EXERCISE BRIEF: Scan the listing below for the word "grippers" and copy every line where it occurs.

INFORMATION SUPPLIED:
━━━━━━━━━━
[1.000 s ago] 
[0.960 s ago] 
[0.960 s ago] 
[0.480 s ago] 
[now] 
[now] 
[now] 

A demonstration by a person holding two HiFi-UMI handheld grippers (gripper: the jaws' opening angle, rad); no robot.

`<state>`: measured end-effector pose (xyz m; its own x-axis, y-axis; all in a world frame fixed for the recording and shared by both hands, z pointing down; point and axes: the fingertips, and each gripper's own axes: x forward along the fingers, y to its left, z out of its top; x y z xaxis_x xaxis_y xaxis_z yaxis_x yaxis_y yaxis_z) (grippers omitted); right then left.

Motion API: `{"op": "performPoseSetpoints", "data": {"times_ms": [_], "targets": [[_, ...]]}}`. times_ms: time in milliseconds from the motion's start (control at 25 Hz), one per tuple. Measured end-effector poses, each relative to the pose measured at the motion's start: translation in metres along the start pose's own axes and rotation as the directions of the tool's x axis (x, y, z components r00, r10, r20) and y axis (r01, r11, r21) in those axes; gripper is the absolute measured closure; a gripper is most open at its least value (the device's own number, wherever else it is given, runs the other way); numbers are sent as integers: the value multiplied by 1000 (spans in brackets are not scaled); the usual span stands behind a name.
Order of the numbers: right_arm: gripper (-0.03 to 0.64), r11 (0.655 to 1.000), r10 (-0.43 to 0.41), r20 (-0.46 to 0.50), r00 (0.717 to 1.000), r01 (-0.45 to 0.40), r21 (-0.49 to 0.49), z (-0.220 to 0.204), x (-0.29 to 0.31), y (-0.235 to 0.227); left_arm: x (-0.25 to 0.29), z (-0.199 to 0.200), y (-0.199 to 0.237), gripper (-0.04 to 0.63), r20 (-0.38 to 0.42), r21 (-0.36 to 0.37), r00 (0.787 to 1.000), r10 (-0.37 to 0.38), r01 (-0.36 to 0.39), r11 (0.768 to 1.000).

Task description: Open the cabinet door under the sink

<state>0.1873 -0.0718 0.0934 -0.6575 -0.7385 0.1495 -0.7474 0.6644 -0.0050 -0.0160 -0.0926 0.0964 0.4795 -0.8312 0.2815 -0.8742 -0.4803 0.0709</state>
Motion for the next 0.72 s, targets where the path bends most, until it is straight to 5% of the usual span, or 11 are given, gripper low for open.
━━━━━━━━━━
OUTPUT FOR THIS EXERCISE:
A demonstration by a person holding two HiFi-UMI handheld grippers (gripper: the jaws' opening angle, rad); no robot.
`<state>`: measured end-effector pose (xyz m; its own x-axis, y-axis; all in a world frame fixed for the recording and shared by both hands, z pointing down; point and axes: the fingertips, and each gripper's own axes: x forward along the fingers, y to its left, z out of its top; x y z xaxis_x xaxis_y xaxis_z yaxis_x yaxis_y yaxis_z) (grippers omitted); right then left.

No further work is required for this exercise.